O novo projeto não altera as bebidas incluídas na lei em vigor, apenas amplia essa suspensão da substituição tributária para as bebidas que são produzidas fora do Estado do Rio, mas comercializadas dentro do território fluminense.
Impacto na economia
Autor da proposta, deputado Luiz Paulo (PSD) explicou que objetivo é dar constitucionalidade à regulamentação feita pelo Poder Executivo, da Lei 9.428/21, já que o governo entendeu que deveria haver isonomia na suspensão do regime de substituição tributária do ICMS, independentemente se os produtos em questão foram produzidos no Rio ou em outros estados.
“Em 2021, a Alerj aprovou a Lei 9.428. O Poder Executivo, em abril de 2022, editou o decreto que deu a seguinte redação: ‘A lei se aplica a todos os produtos, sejam eles produzidos no estado ou não’. A Associação de Atacadistas e Distribuidores foi à Justiça com uma Ação Direta de Inconstitucionalidade questionando a expressão ‘ou não’, que foi acatada parcialmente. Quando vi esta representação, apresentei um projeto modificando a Lei 9.428, acrescentando, no Inciso 1º, o termo ‘ou não’”, informou.
Já o presidente da Comissão de Orçamento, deputado André Corrêa (PP), sublinhou que é preciso equacionar os benefícios fiscais entre os setores a fim de garantir a competitividade das indústrias fluminenses. Corrêa alertou que há empresas considerando fechar suas fábricas no Rio de Janeiro e ampliar instalações em outros estados porque entendem ser mais vantajoso financeiramente.

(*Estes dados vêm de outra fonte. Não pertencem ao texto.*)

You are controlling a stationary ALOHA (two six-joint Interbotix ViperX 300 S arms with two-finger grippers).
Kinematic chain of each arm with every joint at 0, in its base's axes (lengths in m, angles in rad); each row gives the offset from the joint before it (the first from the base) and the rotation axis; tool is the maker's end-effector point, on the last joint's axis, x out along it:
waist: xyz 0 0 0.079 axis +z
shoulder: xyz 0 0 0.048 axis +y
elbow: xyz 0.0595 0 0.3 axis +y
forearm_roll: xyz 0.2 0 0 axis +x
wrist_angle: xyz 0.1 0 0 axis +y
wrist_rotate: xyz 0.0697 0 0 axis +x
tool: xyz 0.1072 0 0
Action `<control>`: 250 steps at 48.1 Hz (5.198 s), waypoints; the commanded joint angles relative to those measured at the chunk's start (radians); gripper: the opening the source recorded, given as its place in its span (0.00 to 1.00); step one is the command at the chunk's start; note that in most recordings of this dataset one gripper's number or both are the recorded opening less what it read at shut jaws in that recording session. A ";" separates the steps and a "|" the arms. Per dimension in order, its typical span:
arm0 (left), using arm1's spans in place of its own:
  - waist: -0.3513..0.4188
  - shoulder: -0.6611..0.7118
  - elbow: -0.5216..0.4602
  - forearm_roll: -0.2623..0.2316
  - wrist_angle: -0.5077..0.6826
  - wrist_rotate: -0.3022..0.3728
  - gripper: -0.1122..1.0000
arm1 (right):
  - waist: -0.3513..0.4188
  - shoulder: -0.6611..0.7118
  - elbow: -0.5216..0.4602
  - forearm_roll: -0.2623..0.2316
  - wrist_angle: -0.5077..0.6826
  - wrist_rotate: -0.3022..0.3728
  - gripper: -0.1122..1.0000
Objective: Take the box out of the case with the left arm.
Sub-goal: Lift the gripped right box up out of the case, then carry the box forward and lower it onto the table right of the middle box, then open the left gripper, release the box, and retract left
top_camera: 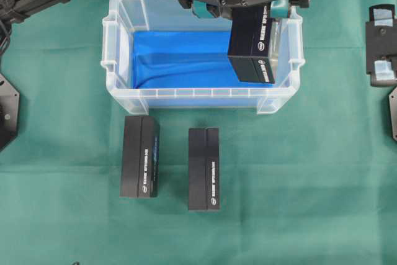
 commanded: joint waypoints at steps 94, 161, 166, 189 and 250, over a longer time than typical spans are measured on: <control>-0.422 -0.091 0.000 0.069 0.037 -0.491 0.64 | 0.000 -0.003 -0.011 -0.002 -0.006 -0.003 0.10; -0.380 -0.117 0.663 0.106 -0.535 -0.492 0.64 | 0.000 -0.005 0.005 -0.002 -0.006 0.000 0.10; -0.380 -0.110 0.684 0.104 -0.545 -0.492 0.64 | 0.000 -0.005 0.008 -0.002 -0.006 0.000 0.10; -0.370 -0.112 0.726 0.100 -0.612 -0.479 0.64 | 0.000 -0.006 0.020 -0.003 -0.006 -0.003 0.10; -0.367 -0.167 0.666 0.080 -0.543 -0.479 0.91 | 0.000 -0.026 0.026 -0.003 -0.006 -0.002 0.10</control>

O presidente da Comissão de Tributação, deputado Tande Vieira (PP), afirmou que o debate sobre o projeto de lei é de extrema importância para analisar todos os possíveis impactos na economia estadual. “Precisamos ter clareza se esse movimento vai gerar ampliação da arrecadação, ou se pode acabar criando um aumento da sonegação. Acredito que essa é a questão central que devemos debater e chegar a uma conclusão”, pontuou o parlamentar.
A ideia agora é apresentar uma emenda ao projeto a fim de avaliar os impactos econômicos ocasionados pela proposta. “Seria importante incluir neste projeto uma emenda para avaliar anualmente o impacto dos efeitos tributários e econômicos. O projeto favorece a competitividade entre as empresas e protege a indústria fluminense, refletindo na geração de empregos e renda”, acrescentou Luiz Paulo.